### PROBLEM TO WORK ON
For each line below that contains the word "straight", make a copy.

#### SUPPLIED RECORDS

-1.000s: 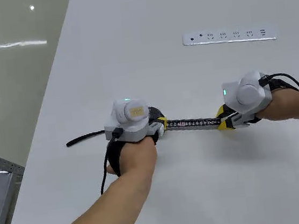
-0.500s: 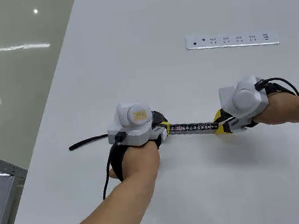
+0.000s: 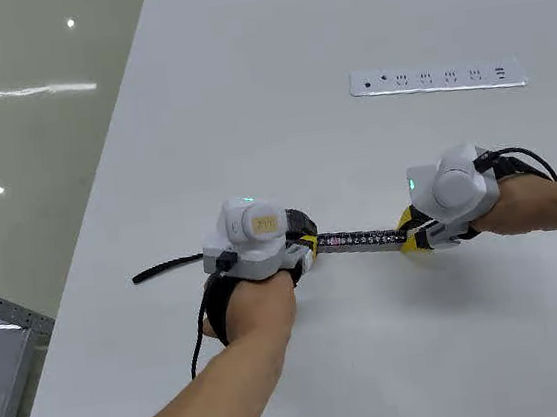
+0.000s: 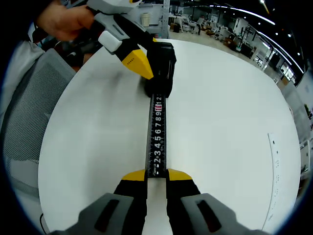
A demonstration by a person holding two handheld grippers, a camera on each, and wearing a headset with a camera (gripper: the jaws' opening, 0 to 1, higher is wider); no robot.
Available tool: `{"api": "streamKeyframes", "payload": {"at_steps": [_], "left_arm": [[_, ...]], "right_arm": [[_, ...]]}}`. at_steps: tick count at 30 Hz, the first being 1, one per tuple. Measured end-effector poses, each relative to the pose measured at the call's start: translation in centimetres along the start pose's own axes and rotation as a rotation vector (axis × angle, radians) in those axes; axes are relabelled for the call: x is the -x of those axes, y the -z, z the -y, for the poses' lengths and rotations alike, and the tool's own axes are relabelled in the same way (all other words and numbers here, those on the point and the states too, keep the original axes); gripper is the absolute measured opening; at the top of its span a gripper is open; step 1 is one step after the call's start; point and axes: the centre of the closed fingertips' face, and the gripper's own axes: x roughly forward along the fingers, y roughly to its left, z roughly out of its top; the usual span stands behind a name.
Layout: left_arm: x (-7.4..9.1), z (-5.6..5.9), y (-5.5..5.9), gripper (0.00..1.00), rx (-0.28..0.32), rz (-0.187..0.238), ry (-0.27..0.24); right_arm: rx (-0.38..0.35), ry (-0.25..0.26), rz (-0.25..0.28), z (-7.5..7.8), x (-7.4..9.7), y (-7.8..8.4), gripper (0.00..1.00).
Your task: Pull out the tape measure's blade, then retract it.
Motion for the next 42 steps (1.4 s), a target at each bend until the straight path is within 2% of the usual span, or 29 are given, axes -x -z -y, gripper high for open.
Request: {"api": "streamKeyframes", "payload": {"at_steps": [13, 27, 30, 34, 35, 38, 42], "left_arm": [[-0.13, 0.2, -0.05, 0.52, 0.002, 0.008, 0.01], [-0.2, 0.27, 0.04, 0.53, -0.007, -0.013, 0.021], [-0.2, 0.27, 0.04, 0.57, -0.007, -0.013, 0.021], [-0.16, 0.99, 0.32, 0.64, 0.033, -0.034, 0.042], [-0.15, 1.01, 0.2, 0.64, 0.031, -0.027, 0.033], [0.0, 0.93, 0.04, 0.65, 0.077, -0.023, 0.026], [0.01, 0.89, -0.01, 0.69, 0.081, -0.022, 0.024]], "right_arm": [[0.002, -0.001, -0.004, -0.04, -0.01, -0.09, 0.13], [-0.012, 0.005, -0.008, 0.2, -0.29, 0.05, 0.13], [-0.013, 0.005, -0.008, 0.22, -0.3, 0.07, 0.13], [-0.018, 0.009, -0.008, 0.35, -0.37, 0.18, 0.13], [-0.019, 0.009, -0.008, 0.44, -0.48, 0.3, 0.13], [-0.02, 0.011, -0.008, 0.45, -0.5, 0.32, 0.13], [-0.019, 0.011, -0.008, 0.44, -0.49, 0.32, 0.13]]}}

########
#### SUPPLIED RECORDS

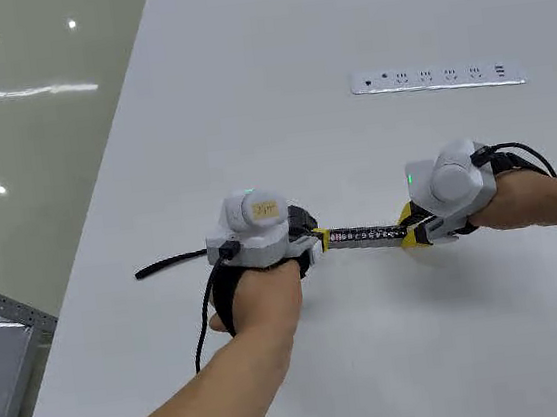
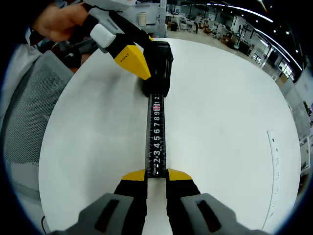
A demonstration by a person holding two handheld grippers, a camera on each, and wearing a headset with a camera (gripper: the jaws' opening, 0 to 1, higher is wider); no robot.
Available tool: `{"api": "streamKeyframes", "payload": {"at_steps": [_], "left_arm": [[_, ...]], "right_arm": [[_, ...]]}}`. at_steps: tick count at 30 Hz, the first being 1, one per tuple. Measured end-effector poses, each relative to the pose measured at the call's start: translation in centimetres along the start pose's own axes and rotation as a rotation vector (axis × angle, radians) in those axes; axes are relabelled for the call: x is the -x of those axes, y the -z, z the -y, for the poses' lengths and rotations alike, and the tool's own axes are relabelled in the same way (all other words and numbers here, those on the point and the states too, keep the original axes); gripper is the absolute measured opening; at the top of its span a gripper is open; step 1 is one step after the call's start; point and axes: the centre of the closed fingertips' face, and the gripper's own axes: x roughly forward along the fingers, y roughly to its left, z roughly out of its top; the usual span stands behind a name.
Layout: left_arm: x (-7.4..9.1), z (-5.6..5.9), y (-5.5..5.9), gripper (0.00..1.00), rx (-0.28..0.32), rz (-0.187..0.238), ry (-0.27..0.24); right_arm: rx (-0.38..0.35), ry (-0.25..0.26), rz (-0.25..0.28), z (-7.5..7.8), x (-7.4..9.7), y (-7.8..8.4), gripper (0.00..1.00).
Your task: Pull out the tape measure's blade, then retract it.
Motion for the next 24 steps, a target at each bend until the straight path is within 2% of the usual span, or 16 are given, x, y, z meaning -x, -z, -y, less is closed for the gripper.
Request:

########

### ANSWER TO THE EXERCISE
Motion for the next 42 steps (1.4 s), a target at each bend until the straight path is within 2% of the usual span, or 29 are given, axes -x -z -y, gripper high for open.
Motion for the next 24 steps, a target at each bend until the straight path is within 2% of the usual span, or 16 are given, x, y, z meaning -x, -z, -y, less is closed for the gripper.

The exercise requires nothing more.